▶ Problem:
Look over the material below and count the lines that include "yellow". Give only the total.

● ● ● ●

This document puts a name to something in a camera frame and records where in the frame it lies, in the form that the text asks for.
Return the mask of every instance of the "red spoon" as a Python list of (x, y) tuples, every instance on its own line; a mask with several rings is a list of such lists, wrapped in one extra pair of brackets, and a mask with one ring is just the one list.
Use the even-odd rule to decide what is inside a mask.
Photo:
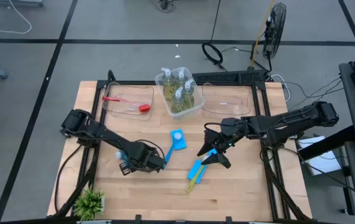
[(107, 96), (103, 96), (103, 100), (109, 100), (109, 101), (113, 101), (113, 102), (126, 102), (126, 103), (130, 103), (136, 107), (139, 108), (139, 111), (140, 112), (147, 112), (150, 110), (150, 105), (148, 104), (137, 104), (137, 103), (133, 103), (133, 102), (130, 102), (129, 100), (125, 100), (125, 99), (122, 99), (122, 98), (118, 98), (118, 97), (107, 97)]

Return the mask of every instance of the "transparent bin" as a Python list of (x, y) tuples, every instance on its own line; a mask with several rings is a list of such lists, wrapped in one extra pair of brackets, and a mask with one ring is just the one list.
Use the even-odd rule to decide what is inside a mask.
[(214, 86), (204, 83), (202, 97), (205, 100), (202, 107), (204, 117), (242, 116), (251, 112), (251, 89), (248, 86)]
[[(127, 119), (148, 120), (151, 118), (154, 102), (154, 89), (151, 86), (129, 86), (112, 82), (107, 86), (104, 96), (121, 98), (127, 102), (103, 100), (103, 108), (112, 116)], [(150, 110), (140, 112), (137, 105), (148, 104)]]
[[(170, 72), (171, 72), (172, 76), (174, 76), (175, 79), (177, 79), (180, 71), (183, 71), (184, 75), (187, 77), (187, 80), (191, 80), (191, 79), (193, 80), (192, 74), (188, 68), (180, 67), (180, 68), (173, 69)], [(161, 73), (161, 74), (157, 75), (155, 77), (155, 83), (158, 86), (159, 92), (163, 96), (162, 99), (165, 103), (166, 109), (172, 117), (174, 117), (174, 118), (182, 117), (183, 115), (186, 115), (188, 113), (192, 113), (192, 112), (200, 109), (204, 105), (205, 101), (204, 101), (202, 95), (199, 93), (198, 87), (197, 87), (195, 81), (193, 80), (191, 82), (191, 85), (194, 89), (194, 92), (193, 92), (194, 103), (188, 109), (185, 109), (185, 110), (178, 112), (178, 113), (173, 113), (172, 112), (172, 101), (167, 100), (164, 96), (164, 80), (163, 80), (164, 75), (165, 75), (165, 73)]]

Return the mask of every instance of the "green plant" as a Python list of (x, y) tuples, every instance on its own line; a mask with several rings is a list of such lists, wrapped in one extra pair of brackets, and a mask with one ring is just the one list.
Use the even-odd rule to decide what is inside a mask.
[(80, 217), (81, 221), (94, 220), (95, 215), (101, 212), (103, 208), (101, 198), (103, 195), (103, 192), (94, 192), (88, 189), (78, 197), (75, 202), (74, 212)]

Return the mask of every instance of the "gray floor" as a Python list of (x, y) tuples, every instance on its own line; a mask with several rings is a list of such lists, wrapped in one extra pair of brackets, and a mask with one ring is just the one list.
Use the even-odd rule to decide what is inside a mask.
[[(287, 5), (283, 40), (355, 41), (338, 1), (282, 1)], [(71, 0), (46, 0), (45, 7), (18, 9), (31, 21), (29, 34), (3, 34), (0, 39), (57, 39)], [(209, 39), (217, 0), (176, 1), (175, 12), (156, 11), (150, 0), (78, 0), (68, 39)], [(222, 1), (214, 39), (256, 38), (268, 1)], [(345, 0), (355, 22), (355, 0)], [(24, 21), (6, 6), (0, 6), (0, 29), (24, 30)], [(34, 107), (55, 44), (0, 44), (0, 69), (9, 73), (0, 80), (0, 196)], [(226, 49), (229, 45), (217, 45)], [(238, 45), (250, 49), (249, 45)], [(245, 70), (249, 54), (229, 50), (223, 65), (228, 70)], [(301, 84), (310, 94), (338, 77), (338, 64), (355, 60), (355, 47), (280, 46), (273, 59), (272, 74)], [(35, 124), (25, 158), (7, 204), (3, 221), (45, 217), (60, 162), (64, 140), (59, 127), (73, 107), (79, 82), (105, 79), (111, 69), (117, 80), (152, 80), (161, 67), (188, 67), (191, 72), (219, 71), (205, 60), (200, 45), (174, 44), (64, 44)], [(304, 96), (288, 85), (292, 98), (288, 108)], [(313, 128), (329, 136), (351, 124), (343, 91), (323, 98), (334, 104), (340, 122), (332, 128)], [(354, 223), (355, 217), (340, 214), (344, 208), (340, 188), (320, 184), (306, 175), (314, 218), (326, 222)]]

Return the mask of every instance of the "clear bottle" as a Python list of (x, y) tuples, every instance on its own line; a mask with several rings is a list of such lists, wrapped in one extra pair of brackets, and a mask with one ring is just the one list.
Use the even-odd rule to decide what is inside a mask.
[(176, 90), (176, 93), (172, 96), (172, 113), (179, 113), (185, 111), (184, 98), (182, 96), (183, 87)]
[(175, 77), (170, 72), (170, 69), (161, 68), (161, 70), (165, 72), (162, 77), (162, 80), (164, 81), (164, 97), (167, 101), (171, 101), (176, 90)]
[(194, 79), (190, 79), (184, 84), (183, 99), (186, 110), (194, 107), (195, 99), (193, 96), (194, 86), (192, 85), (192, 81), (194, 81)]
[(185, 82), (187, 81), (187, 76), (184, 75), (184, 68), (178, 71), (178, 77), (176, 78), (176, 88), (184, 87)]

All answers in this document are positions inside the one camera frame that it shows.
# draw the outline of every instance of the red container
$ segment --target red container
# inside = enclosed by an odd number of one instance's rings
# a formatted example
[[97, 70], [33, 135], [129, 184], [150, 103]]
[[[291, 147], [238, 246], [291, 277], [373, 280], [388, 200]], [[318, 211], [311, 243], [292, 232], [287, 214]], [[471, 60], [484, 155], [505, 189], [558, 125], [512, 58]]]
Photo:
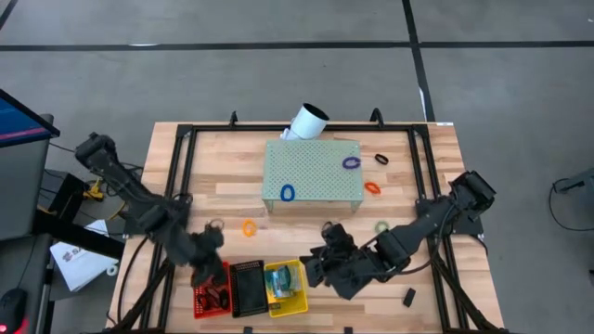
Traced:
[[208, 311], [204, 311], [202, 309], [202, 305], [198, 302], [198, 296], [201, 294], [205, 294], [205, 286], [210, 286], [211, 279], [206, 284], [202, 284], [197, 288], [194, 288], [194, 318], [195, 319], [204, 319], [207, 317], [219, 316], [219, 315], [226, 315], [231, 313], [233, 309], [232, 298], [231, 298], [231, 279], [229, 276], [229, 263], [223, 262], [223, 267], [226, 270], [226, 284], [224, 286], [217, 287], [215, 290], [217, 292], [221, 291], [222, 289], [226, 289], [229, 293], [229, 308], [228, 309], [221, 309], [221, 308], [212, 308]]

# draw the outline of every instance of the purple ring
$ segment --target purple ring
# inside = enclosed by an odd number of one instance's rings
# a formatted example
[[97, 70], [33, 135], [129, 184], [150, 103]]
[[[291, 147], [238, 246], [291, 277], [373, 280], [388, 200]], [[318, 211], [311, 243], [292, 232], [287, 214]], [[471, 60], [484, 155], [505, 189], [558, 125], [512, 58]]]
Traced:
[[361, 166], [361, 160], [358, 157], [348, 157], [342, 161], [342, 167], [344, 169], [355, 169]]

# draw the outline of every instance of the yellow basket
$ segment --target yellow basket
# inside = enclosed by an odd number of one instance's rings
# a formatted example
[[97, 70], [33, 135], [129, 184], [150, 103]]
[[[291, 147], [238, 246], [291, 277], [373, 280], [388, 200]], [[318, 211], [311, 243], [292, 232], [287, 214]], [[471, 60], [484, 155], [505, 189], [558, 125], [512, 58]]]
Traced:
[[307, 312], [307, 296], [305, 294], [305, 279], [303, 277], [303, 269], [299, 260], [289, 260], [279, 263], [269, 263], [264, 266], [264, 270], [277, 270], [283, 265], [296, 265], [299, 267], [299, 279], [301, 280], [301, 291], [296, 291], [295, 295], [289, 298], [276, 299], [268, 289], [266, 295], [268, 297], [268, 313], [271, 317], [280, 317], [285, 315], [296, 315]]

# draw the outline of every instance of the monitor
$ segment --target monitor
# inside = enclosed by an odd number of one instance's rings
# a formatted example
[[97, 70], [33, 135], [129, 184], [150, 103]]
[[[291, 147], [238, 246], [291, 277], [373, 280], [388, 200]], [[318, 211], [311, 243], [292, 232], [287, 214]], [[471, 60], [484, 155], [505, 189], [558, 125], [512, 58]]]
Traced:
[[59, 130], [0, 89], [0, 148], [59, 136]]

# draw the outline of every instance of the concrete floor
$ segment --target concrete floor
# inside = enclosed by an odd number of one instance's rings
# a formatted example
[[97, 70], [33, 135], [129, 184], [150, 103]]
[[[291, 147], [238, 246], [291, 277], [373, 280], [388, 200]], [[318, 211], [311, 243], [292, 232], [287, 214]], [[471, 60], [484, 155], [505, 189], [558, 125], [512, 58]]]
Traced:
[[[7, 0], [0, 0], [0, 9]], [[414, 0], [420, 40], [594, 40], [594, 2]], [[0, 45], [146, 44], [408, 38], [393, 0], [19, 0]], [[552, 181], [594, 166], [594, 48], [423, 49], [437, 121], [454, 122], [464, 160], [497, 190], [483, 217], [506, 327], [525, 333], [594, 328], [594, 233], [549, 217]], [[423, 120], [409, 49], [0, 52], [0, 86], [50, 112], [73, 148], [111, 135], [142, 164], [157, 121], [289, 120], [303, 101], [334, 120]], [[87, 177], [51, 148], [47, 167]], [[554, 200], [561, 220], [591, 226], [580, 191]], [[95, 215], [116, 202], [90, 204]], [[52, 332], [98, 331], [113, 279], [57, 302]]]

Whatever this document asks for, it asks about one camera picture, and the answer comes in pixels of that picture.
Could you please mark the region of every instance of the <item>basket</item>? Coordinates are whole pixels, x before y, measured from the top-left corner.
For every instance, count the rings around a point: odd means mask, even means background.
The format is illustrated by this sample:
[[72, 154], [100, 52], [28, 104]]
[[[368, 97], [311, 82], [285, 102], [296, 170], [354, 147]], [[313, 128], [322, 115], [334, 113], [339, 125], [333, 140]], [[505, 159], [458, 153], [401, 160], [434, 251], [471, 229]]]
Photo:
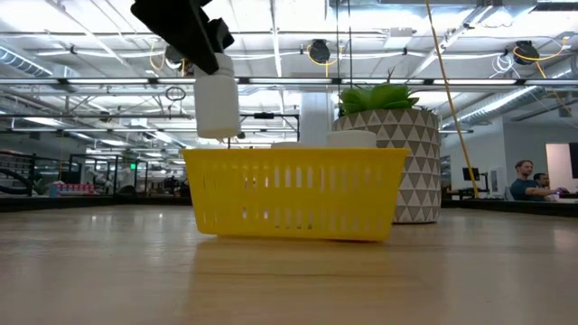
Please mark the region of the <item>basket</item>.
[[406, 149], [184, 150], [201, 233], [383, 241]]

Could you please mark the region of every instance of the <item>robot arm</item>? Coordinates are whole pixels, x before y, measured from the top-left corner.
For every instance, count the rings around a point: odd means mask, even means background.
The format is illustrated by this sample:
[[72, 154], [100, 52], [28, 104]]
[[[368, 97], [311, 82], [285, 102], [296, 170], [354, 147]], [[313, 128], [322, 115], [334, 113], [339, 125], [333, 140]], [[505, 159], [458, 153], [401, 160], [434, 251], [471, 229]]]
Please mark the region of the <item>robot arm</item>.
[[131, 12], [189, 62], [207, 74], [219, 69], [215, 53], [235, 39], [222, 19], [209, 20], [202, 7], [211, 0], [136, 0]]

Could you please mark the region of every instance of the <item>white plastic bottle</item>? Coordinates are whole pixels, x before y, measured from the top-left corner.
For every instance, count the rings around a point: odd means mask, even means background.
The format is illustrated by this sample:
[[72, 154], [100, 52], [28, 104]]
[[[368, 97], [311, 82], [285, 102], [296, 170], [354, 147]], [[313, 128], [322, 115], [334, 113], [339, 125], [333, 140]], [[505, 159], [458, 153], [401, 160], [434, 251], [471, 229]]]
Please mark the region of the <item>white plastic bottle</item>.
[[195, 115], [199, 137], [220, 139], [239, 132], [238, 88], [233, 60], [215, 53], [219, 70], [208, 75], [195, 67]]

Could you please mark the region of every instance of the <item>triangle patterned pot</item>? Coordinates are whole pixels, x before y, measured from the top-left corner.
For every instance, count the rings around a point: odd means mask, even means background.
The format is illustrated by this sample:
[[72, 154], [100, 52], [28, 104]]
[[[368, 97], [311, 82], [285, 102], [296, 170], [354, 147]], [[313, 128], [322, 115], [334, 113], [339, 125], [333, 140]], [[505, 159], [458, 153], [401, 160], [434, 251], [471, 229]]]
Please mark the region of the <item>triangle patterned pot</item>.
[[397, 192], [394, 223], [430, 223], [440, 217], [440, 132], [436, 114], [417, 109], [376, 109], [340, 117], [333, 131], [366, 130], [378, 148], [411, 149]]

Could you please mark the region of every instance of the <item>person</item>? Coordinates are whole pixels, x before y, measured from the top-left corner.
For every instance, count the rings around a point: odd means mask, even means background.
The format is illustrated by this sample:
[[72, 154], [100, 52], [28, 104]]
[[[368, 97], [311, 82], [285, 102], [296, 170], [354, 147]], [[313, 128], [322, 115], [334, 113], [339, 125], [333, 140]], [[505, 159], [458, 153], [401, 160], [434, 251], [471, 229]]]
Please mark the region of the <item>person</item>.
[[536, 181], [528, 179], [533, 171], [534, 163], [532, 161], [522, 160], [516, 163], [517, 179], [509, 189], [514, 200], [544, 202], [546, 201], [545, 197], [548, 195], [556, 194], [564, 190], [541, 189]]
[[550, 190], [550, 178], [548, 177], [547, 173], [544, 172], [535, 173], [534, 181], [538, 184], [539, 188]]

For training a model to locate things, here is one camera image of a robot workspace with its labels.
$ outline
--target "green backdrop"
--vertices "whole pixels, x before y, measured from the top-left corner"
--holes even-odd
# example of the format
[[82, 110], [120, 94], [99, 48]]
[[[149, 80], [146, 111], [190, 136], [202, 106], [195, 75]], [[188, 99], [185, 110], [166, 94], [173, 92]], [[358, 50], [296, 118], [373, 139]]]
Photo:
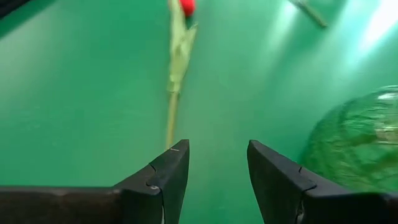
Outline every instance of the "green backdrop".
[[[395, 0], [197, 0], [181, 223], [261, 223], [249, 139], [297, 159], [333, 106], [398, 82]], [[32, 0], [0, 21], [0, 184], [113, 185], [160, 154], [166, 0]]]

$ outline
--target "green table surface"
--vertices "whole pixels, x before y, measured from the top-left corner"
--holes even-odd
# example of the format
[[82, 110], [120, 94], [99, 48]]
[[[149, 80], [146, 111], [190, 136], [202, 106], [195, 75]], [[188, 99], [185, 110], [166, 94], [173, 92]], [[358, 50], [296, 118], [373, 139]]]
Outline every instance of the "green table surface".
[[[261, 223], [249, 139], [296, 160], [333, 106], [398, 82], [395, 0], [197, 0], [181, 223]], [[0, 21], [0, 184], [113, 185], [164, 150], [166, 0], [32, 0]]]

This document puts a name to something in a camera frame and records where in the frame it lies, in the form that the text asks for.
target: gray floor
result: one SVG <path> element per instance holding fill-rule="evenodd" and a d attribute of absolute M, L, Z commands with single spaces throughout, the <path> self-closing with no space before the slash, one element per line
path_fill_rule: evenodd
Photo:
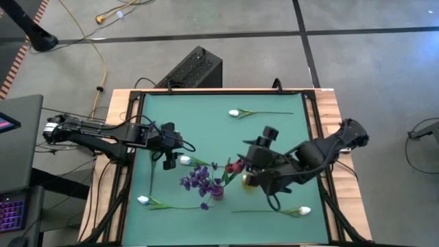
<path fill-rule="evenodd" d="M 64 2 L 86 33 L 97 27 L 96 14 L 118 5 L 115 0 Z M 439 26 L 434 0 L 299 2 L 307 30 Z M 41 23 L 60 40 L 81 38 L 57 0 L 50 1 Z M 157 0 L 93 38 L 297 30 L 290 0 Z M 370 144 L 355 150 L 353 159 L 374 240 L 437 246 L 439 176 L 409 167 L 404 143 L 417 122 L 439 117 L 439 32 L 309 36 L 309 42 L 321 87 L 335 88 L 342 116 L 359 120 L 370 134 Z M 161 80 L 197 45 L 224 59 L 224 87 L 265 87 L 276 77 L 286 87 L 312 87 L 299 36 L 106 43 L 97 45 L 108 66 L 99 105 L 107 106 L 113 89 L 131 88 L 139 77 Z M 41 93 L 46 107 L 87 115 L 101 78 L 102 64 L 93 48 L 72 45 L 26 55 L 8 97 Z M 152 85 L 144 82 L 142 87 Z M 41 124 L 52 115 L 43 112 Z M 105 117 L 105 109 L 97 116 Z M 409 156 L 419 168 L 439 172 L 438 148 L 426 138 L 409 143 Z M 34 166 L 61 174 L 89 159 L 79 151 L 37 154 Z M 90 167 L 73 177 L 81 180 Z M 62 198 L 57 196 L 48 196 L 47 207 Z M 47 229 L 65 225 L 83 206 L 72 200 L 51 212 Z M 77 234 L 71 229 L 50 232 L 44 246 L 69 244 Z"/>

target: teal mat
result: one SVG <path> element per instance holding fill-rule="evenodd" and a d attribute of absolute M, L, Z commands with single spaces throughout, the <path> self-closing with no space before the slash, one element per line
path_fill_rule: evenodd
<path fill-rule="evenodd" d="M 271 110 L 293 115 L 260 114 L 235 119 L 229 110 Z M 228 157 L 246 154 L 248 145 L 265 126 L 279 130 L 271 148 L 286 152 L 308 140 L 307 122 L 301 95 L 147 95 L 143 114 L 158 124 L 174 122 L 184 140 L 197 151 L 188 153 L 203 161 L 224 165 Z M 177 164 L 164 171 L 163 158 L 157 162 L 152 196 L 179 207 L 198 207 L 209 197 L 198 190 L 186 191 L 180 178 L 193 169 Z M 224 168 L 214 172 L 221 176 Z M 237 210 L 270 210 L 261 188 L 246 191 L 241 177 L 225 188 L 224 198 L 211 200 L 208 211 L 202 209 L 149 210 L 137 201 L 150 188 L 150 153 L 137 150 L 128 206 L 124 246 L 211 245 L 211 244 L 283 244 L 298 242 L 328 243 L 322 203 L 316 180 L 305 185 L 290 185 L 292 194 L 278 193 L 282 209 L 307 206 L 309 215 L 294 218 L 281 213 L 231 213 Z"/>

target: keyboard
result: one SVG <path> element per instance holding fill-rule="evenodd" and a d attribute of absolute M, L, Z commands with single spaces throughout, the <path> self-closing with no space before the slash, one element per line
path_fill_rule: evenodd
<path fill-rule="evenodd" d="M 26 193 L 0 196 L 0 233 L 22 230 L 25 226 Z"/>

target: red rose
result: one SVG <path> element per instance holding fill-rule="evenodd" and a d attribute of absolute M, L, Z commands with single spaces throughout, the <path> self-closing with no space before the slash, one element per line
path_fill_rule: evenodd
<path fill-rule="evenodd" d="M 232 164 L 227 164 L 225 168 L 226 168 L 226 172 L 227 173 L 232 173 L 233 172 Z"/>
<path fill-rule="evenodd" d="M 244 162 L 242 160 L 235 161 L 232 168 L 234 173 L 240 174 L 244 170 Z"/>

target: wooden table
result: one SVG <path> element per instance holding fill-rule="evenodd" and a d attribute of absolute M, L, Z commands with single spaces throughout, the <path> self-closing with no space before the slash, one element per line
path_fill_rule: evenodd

● ● ● ●

▶ Response to this task:
2